::: RECORDS PROVIDED :::

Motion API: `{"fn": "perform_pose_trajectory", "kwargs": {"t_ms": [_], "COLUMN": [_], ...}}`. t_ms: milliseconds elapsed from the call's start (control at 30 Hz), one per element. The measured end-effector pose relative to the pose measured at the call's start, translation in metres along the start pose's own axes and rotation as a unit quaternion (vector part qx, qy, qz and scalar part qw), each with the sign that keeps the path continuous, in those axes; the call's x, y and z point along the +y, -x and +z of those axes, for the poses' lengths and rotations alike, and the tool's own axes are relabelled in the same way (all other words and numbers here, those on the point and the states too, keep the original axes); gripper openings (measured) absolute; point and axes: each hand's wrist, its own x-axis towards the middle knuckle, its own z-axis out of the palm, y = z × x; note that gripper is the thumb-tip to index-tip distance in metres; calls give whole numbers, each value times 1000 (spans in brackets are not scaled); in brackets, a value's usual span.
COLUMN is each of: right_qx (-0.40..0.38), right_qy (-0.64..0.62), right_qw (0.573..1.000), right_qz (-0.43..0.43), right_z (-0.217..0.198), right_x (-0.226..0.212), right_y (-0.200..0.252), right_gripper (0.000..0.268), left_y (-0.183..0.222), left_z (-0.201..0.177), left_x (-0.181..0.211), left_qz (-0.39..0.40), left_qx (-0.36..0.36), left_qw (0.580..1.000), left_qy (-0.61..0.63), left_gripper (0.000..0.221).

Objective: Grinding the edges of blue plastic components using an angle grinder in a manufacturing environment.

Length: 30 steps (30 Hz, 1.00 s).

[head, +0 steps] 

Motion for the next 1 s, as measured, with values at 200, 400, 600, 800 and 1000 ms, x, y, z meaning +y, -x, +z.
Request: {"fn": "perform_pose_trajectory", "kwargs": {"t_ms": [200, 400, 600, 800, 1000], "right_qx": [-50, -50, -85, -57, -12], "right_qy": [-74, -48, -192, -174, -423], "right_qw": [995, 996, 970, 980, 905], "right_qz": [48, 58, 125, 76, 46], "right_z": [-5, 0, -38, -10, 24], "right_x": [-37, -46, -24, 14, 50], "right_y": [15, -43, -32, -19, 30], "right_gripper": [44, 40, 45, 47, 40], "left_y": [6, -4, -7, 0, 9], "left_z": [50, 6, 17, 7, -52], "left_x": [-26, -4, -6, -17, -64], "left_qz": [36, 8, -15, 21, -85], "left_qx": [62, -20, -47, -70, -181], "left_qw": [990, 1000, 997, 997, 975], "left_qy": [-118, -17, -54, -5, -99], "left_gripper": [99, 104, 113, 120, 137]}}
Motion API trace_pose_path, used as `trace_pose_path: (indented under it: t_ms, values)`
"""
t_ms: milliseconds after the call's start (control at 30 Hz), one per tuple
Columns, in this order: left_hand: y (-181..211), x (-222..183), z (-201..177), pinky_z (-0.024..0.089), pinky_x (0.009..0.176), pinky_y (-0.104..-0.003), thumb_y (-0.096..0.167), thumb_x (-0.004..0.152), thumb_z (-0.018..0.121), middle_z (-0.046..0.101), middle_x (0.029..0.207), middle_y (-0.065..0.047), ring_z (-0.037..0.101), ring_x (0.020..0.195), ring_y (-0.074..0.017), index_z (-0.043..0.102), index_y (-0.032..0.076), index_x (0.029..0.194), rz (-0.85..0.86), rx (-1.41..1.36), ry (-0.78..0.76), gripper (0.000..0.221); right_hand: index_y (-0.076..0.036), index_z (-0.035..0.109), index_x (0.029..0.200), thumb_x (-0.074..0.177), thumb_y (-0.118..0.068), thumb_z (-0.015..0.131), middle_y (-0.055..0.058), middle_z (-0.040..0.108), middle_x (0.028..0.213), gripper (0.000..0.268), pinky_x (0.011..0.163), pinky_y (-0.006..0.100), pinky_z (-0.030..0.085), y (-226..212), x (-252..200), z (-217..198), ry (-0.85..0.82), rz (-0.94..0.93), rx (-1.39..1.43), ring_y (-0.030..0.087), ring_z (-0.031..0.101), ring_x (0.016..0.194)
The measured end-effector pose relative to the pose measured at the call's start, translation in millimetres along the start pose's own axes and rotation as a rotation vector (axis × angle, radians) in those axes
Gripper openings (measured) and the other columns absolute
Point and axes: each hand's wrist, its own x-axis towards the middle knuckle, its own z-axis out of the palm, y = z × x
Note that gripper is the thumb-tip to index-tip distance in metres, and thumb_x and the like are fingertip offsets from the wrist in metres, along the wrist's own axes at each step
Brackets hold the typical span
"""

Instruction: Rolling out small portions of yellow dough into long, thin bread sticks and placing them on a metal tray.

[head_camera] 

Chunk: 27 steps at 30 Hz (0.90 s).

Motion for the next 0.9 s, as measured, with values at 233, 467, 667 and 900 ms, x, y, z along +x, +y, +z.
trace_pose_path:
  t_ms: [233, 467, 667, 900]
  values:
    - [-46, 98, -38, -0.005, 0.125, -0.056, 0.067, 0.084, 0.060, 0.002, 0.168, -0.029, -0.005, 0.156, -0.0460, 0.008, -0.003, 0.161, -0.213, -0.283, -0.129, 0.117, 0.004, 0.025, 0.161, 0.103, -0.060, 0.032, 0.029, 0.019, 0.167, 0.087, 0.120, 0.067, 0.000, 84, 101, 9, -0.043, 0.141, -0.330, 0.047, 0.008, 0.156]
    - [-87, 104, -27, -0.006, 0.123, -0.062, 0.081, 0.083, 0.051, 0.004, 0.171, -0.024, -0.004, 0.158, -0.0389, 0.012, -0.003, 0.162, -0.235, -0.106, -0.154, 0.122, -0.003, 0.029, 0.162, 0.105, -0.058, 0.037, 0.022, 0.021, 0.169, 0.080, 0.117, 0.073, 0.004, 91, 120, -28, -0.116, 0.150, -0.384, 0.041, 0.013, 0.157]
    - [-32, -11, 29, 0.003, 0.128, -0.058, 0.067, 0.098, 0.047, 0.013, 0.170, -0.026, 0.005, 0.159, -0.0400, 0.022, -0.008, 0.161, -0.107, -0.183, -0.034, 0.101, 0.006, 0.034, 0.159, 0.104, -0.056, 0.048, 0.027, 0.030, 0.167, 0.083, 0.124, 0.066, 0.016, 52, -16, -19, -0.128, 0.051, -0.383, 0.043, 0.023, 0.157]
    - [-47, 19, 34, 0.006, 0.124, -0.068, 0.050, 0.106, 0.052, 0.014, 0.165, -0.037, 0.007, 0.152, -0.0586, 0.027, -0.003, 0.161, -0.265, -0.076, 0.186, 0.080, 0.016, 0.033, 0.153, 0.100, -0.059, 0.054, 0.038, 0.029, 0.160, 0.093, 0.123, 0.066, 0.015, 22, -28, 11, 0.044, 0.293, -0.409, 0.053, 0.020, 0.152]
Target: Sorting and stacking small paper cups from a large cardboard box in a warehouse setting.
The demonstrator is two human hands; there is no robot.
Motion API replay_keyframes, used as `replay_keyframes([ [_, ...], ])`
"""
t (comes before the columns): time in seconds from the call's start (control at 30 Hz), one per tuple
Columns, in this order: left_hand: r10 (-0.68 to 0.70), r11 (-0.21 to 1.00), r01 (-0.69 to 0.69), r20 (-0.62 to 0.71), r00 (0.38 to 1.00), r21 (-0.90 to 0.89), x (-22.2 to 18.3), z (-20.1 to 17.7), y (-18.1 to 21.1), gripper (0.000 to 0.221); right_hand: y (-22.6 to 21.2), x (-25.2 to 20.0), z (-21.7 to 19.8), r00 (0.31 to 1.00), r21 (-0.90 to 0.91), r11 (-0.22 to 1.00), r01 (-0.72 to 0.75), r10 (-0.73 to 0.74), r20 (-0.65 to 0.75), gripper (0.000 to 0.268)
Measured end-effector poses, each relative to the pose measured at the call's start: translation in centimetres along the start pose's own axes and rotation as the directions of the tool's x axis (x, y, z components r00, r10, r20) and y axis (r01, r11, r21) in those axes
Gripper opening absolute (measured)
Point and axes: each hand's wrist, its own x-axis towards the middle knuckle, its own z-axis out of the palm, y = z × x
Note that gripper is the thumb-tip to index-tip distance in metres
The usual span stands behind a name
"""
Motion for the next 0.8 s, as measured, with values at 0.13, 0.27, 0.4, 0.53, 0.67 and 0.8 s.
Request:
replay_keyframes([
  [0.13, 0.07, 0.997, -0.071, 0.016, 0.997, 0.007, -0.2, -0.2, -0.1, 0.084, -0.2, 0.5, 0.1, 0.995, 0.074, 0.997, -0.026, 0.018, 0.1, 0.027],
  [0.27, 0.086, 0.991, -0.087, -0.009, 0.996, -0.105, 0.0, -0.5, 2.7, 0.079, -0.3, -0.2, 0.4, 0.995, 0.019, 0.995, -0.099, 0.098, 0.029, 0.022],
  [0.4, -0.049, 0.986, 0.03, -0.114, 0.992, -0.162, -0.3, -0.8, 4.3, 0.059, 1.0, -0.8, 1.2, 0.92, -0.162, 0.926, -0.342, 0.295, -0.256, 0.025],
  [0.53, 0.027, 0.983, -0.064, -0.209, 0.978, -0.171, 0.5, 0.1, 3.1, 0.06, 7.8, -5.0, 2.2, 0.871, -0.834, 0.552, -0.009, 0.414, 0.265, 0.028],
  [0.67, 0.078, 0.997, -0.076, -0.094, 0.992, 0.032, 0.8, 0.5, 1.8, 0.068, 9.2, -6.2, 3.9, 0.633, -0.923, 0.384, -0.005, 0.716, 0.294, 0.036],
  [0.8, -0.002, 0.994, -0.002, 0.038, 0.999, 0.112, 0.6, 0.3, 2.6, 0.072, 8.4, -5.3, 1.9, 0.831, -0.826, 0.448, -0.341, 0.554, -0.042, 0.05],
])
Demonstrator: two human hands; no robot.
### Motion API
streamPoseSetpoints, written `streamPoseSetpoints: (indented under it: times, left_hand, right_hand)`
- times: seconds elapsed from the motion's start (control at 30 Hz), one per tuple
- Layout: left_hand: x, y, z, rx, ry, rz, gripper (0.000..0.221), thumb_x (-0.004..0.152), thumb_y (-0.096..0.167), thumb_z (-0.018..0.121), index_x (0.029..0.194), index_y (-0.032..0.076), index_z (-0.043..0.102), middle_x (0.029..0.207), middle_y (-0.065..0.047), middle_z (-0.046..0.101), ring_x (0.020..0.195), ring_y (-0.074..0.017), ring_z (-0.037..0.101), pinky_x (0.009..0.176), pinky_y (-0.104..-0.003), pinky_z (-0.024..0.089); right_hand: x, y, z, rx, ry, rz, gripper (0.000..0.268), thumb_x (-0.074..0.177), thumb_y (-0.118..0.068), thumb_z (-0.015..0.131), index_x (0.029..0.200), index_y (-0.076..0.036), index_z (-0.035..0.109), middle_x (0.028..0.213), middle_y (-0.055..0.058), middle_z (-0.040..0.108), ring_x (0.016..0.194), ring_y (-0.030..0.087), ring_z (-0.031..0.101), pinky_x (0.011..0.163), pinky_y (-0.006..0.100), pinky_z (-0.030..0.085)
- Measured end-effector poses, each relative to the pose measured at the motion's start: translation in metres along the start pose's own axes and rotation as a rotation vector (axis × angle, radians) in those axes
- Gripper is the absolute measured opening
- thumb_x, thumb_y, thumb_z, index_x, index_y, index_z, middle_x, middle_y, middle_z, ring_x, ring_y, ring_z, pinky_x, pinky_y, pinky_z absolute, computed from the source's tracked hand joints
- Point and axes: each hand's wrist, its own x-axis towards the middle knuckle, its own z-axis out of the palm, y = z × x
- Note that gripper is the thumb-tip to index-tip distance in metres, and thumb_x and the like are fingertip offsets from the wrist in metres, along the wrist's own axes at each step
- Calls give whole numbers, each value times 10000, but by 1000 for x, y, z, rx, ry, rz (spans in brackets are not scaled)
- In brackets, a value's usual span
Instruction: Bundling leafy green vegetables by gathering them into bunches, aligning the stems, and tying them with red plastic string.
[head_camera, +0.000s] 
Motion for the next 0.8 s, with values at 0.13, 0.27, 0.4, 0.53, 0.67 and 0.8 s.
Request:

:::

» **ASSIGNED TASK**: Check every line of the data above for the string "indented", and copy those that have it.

» **RESULT OF THE TASK**:
Motion API trace_pose_path, used as `trace_pose_path: (indented under it: t_ms, values)`
streamPoseSetpoints, written `streamPoseSetpoints: (indented under it: times, left_hand, right_hand)`

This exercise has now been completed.